WHAT TO DO :: Return the lines below exactly as they appear, please, starting with the first and ending with the one that contains "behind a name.".

SOURCE MATERIAL Start Marker

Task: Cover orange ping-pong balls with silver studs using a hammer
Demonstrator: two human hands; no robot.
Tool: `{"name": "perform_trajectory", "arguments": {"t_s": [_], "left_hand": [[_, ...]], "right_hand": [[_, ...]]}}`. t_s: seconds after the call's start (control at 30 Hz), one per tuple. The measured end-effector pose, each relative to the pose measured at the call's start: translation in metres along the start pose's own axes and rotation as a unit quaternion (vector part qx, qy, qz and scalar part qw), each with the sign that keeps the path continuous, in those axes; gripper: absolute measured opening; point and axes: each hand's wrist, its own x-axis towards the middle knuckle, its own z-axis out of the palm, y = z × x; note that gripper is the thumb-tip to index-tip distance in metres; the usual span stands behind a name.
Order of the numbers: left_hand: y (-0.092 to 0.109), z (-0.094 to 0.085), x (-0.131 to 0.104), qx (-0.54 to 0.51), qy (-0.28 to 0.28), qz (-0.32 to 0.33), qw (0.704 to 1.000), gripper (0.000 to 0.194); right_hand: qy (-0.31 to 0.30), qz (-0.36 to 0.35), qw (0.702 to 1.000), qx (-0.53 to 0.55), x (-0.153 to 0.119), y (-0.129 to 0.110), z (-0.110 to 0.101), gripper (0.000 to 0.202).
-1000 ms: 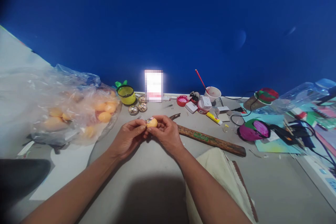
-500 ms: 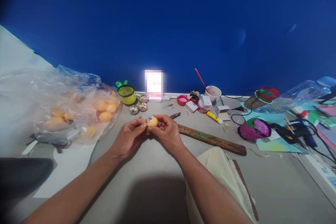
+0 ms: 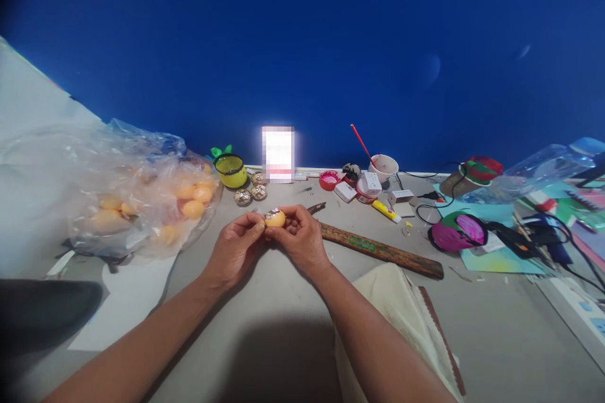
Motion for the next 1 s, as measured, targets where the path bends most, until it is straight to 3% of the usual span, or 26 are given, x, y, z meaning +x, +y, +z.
{"name": "perform_trajectory", "arguments": {"t_s": [0.13,0.37,0.63,0.73,1.0], "left_hand": [[-0.001,0.001,-0.002,0.008,0.016,0.016,1.000,0.034],[0.002,0.001,-0.005,0.127,0.042,0.111,0.985,0.029],[-0.006,0.007,-0.007,-0.001,0.036,0.035,0.999,0.033],[-0.005,0.008,-0.007,-0.004,0.041,0.032,0.999,0.033],[0.003,0.006,-0.012,0.198,0.069,0.179,0.961,0.017]], "right_hand": [[0.003,-0.011,1.000,-0.021,-0.001,0.000,0.000,0.045],[0.001,0.000,1.000,0.001,-0.003,0.000,0.002,0.045],[0.020,-0.048,0.997,-0.063,-0.005,-0.001,0.001,0.040],[0.025,-0.053,0.995,-0.080,-0.006,-0.001,0.001,0.039],[0.024,-0.046,0.996,-0.078,-0.006,-0.004,0.002,0.045]]}}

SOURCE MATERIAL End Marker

ANSWER FOR THE TASK ::
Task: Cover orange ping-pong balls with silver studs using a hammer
Demonstrator: two human hands; no robot.
Tool: `{"name": "perform_trajectory", "arguments": {"t_s": [_], "left_hand": [[_, ...]], "right_hand": [[_, ...]]}}`. t_s: seconds after the call's start (control at 30 Hz), one per tuple. The measured end-effector pose, each relative to the pose measured at the call's start: translation in metres along the start pose's own axes and rotation as a unit quaternion (vector part qx, qy, qz and scalar part qw), each with the sign that keeps the path continuous, in those axes; gripper: absolute measured opening; point and axes: each hand's wrist, its own x-axis towards the middle knuckle, its own z-axis out of the palm, y = z × x; note that gripper is the thumb-tip to index-tip distance in metres; the usual span stands behind a name.

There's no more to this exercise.